EXERCISE DATA below:

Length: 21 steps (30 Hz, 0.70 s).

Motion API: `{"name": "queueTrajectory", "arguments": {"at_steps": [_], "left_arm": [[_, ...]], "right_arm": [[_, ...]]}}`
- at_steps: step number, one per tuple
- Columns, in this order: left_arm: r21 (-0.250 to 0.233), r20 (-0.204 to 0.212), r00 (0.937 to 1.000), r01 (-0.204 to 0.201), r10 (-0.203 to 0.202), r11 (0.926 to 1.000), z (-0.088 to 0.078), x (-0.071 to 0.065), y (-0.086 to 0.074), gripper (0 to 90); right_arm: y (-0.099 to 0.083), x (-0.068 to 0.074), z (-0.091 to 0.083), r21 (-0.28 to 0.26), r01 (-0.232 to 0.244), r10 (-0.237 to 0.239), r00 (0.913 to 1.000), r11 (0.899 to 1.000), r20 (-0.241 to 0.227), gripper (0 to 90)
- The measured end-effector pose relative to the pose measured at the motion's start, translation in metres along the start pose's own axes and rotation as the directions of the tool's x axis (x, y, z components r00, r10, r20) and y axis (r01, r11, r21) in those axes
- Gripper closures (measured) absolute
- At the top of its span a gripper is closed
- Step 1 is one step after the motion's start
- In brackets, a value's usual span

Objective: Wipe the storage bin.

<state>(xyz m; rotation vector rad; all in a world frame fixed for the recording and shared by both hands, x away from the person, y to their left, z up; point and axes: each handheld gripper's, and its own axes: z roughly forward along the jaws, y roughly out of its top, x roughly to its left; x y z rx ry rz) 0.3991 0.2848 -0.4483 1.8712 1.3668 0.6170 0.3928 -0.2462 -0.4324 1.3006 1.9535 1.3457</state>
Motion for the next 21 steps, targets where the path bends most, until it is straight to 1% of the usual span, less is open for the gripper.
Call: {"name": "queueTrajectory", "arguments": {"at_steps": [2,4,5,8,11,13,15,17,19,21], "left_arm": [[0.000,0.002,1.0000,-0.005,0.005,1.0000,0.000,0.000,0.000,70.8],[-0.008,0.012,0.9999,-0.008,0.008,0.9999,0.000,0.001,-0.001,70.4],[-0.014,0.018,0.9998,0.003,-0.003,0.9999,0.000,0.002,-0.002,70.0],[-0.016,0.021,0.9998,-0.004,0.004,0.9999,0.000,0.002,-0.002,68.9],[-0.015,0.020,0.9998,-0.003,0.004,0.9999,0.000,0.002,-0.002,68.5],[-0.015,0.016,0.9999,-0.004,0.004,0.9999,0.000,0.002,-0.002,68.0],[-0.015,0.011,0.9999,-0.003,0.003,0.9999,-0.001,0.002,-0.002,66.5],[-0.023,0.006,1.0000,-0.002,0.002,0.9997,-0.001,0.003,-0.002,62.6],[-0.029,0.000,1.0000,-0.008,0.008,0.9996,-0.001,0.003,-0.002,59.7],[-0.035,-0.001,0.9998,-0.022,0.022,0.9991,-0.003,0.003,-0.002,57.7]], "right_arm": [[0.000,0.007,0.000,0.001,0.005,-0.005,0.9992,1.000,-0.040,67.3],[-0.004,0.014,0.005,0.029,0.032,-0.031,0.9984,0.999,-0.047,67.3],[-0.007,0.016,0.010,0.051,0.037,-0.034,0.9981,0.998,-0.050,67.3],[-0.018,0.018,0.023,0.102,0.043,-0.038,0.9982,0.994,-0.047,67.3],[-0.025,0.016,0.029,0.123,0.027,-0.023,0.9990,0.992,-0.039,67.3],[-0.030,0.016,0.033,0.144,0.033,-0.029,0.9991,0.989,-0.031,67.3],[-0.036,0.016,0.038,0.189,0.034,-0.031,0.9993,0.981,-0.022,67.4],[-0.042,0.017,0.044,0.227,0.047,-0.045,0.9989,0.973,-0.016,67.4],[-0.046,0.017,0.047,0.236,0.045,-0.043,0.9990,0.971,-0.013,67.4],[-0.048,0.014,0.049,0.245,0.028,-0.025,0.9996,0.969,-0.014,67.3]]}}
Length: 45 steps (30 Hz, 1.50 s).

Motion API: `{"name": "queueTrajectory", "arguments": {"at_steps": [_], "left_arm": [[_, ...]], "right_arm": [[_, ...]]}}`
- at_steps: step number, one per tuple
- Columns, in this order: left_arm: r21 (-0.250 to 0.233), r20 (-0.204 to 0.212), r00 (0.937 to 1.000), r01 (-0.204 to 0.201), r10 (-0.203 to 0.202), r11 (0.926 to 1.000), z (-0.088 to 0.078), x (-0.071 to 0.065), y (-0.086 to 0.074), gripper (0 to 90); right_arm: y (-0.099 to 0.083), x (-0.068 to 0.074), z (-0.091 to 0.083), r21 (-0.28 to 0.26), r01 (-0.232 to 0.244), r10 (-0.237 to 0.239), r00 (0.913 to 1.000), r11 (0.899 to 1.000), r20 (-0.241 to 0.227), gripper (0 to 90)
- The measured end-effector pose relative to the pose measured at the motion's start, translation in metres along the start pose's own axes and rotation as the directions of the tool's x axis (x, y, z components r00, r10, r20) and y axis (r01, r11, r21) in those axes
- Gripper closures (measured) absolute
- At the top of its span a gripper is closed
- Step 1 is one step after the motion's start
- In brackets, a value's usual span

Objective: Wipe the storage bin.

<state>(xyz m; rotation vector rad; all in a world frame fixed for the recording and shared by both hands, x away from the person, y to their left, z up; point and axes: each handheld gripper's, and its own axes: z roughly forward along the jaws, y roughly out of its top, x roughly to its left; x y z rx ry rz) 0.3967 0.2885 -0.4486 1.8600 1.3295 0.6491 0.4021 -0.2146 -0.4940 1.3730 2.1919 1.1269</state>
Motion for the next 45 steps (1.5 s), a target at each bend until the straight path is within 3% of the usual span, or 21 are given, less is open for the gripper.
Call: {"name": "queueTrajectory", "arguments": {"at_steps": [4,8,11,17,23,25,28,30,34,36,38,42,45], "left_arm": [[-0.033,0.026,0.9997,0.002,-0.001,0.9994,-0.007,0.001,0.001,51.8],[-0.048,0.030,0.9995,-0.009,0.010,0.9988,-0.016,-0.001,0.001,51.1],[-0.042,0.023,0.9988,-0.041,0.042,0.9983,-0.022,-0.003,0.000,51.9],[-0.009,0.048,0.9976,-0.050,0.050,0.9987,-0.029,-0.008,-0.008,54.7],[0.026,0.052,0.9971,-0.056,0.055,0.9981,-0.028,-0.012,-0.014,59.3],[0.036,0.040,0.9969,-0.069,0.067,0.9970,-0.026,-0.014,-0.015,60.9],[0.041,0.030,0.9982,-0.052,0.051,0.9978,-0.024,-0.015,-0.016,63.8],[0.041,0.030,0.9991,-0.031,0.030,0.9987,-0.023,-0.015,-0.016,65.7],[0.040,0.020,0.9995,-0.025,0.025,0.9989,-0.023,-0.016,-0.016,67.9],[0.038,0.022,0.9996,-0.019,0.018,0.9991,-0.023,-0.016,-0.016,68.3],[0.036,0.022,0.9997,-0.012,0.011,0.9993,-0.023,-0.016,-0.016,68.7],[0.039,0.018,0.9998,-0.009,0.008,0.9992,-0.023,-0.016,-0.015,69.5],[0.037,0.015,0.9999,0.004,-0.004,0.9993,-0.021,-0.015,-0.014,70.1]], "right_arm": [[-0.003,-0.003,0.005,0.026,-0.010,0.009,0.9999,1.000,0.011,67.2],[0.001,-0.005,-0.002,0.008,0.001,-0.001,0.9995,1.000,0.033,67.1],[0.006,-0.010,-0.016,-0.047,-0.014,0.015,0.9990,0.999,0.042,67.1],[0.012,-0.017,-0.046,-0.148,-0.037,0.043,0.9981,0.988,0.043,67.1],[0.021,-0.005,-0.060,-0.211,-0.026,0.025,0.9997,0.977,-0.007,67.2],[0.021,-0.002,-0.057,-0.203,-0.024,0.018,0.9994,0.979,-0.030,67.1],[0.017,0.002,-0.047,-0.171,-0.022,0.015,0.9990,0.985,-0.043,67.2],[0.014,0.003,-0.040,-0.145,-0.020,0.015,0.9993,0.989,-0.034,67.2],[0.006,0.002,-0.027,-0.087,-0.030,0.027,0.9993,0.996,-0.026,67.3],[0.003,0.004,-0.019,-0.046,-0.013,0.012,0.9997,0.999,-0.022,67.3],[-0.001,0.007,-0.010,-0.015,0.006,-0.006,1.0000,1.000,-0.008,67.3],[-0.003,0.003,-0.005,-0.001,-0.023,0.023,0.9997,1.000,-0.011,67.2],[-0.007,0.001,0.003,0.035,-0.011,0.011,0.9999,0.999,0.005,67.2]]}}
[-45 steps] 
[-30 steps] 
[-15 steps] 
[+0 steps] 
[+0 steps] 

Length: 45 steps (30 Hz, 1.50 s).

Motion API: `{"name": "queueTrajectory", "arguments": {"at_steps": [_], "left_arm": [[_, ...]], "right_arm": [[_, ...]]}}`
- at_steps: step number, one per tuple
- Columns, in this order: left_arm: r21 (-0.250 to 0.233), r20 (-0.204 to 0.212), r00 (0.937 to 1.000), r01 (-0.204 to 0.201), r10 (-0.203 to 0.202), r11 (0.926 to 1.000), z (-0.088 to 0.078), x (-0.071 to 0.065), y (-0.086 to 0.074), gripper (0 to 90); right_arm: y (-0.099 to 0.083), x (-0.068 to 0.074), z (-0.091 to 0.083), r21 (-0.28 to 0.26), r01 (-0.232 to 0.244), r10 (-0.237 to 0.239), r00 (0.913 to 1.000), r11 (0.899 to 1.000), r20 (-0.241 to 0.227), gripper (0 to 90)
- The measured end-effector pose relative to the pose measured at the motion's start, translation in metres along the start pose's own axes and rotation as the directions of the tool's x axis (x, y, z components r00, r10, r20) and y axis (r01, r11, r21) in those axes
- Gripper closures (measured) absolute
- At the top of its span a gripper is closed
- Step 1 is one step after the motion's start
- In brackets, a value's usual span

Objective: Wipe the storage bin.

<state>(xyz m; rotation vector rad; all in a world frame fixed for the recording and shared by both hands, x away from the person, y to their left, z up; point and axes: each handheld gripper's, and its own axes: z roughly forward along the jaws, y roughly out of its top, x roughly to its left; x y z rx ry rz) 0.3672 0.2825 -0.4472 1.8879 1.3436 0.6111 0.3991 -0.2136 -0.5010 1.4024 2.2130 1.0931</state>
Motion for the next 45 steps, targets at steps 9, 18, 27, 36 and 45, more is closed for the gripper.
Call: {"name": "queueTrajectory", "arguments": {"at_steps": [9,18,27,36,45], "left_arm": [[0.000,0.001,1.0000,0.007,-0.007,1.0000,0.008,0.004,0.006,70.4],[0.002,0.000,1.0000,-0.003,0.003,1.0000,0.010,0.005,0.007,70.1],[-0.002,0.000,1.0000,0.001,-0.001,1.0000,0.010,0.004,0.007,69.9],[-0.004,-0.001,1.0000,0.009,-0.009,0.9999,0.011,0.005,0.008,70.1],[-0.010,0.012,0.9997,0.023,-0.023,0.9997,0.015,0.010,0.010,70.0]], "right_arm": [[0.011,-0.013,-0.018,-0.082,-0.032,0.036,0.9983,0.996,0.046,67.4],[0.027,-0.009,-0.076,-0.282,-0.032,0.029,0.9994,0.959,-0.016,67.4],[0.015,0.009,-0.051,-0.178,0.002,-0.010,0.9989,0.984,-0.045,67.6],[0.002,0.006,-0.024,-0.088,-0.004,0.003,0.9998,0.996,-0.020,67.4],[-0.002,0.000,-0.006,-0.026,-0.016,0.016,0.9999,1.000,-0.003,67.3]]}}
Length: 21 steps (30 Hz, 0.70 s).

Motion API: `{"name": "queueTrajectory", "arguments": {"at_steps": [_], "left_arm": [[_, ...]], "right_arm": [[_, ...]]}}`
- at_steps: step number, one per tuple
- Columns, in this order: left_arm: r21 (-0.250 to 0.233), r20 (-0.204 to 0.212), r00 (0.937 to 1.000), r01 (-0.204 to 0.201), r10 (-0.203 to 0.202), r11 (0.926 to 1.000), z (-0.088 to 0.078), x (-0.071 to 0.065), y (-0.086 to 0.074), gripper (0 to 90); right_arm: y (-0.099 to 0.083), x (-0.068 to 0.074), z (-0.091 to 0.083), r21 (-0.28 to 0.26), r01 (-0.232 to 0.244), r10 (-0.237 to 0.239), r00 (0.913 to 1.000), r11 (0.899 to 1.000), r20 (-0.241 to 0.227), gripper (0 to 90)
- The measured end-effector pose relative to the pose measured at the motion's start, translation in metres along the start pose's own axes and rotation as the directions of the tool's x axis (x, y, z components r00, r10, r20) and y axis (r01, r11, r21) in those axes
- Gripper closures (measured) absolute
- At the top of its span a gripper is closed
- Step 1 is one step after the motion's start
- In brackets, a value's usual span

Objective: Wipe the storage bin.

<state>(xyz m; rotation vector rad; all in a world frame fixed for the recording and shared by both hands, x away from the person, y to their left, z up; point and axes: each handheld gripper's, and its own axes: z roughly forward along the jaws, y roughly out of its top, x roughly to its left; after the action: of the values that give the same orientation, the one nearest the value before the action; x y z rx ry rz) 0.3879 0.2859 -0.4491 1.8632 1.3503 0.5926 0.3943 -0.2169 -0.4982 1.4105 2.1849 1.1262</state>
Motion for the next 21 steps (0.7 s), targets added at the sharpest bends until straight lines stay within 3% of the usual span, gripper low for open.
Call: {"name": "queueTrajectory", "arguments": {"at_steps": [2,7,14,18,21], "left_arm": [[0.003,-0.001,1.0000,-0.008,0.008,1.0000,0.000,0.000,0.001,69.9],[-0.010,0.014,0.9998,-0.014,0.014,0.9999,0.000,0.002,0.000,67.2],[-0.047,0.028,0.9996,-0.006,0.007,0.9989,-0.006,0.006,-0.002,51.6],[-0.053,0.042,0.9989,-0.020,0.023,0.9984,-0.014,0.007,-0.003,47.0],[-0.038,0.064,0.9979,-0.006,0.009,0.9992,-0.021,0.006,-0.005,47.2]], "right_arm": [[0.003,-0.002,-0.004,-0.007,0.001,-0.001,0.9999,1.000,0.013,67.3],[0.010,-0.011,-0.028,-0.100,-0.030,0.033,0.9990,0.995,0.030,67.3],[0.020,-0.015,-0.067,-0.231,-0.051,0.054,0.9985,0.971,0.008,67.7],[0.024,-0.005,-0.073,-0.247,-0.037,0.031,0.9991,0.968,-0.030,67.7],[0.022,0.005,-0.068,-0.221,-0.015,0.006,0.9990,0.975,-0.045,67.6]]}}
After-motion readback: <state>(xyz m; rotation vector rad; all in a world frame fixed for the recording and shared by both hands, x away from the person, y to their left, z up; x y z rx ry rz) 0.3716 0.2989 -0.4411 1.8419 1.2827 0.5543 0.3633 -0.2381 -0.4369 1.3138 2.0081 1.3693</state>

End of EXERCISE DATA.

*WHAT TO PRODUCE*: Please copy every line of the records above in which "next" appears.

*ANSWER SPACE*:
Motion for the next 21 steps, targets where the path bends most, until it is straight to 1% of the usual span, less is open for the gripper.
Motion for the next 45 steps (1.5 s), a target at each bend until the straight path is within 3% of the usual span, or 21 are given, less is open for the gripper.
Motion for the next 45 steps, targets at steps 9, 18, 27, 36 and 45, more is closed for the gripper.
Motion for the next 21 steps (0.7 s), targets added at the sharpest bends until straight lines stay within 3% of the usual span, gripper low for open.

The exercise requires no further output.